Catherine Barnett

2004 Winner in
Poetry

Catherine Barnett (born 1960 in San Francisco) is an American poet and educator. She is the author of Into Perfect Spheres Such Holes Are Pierced, winner of the 2003 Beatrice Hawley Award. Her most recent collection, The Game of Boxes (2012), received the James Laughlin Award of the Academy of American Poets. Her other honors include a Guggenheim Fellowship. She has published widely in journals and magazines including the Washington Post, Barrow Street, Shenandoah, Pleiades, the Iowa Review, Gulf Coast, the Hat, and the Massachusetts Review. Barnett is an instructor at New York University and Teachers & Writers Collaborative. As poet-in-residence at the Children’s Museum of Manhattan, she teaches writing to young mothers in New York City’s shelter system. She also works as an independent editor and recently collaborated with the composer Richard Einhorn on the libretto for "The Origin," his multimedia oratorio about the life of Charles Darwin. In addition, she is a member of the Alice James Books Cooperative Board. She received her BA from Princeton University and an MFA from Warren Wilson College MFA Program for Writers.

Photo Credit:
Jacqueline Mia Foster
Reviews & Praise

"Though the poems in the long-awaited second collection from Barnett are only a handful of lines each, they are deceptively sophisticated. . . . Barnett's emotions are so potent they become something you could choke on: 'He's a lozenge of smut,' she writes, with the acute, straightforward vulnerability that makes these poems brave." —Publishers Weekly, starred review [on The Game of Boxes]
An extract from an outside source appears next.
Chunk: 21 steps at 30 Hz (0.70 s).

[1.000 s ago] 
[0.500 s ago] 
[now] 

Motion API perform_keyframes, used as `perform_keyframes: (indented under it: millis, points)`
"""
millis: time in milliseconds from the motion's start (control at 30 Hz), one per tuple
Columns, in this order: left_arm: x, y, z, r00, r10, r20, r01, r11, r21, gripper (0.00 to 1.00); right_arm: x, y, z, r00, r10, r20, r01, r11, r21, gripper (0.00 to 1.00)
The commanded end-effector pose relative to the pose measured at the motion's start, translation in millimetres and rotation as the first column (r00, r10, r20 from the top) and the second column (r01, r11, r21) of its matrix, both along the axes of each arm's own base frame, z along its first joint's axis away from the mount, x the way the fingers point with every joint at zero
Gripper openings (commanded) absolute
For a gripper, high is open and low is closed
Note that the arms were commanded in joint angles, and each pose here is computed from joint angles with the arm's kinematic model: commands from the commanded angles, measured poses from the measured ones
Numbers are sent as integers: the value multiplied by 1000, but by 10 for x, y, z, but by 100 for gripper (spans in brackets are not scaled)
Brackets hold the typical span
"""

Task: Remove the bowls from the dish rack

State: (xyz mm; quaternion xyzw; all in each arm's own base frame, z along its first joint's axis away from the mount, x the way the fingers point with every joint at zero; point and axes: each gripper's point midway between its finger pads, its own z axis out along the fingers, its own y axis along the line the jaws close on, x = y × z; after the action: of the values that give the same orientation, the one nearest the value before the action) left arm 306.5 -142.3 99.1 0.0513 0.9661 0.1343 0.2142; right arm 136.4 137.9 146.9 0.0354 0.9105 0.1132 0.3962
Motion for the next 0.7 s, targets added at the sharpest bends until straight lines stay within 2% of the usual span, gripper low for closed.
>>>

"[Barnett] negotiates the varied paths of love and, with a wry eye, looks for the meaning of life lurking in every corner. . . . Barnett plays the game of Hangman backwards, removing everything but the essential and surprising us with rhyme, turn of phrase and idea and image. . . . Highly recommended." —Library Journal [on The Game of Boxes]

“Catherine Barnett’s indelible first book, Into Perfect Spheres Such Holes Are Pierced, has a long fore-life and comes to us as a work of full maturity. . . . Barnett’s poems are scrupulously restrained and beautifully made, though the speaker in them is at times wild and even crazed with feeling, unappeased by sorrow.”